Once I figured out that it was an issue with synchronization in Zink's GL<->Vulkan interop implementation, I gave up on trying to debug Chromium itself. It's a massive multi-threaded, multi-process application and synchronization issues are hard enough to debug without all that excess complexity. So I spent about half my trans-Atlantic flight back from Vulkanised writing a very mean Piglit test. We already had a pretty good Vulkan test for this in crucible (a tiny Mesa Vulkan test suite). It has a pair of compute shaders which do slightly different hash-like operations on a buffer. It then ping-pongs between two different VkDevices, executing the two compute shaders. If there is ever a synchronization issue and the ping-pong doesn't properly interleave between the two devices, the final hash result will be wrong. My new Piglit test was a clone of the crucible test that runs one of the compute shaders in Vulkan and the other in OpenGL.
Once I had a targeted test case, finding the Zink bug wasn't too difficult. It turns out that Zink was assuming that all synchronization primitives were one-shot and would throw away the VkSemaphore as soon as it had been signaled. This was a reasonable assumption in the world of sync files and most of the other primitives Mesa uses. However, when a VkSemaphore is imported via GL_EXT_semaphore, it is supposed to be persistent. You import the semaphore once and can then signal and wait on it as many times as you wish. Once we fixed the Zink bug, both WebGL and WebGPU now work great.
This one didn't actually turn out to be a synchronization issue but it sure looked like one. Firefox was flickering and rendering the wrong contents.

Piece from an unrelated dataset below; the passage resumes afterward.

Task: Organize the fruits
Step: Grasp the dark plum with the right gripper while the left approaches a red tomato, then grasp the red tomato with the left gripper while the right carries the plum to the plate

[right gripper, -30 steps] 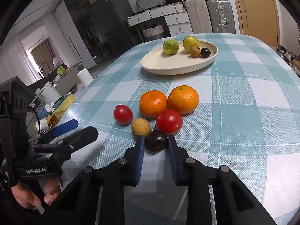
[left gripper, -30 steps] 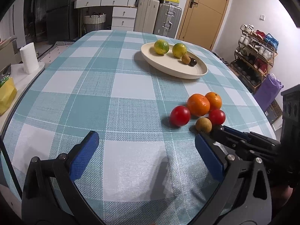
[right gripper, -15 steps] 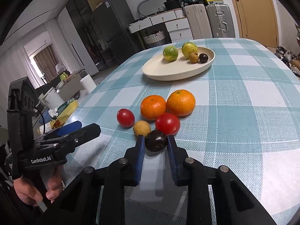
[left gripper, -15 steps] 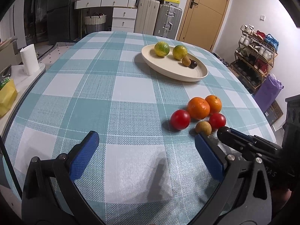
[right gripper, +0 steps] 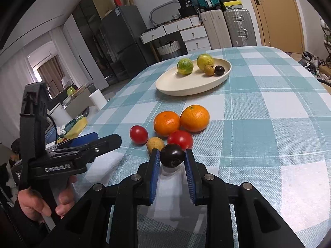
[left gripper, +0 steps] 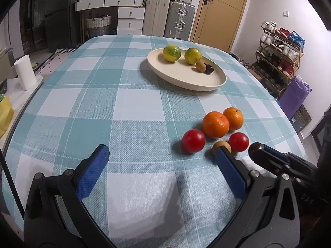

Sometimes it would even slowly corrupt over time.
Upon further investigation, it wasn't so much a flicker as parts of the UI just not getting updated when they were supposed to. Firefox, for example, was misrendering for a bit and then fixing itself. This is an error pattern I'd seen before when working on compositors and I started suspecting the EGL_EXT_buffer_age extension. For compositors and UI-heavy applications like Firefox, you can get significant performance improvements by only re-painting the parts of the screen that have actually changed. In order to do that, however, you need to know how old your back buffer is so that you know how much has changed since you rendered to that buffer. EGL_EXT_buffer_age allows the application to query the "age" of the current back buffer. What if we were reporting the wrong age?
Digging through Zink window-system code, everything seemed to be in order. Then someone on our Discord suggested, "What if you try it without damage?" I disabled the damage extension and voila! Firefox rendered correctly.
Okay, so what is damage and what did disabling it do?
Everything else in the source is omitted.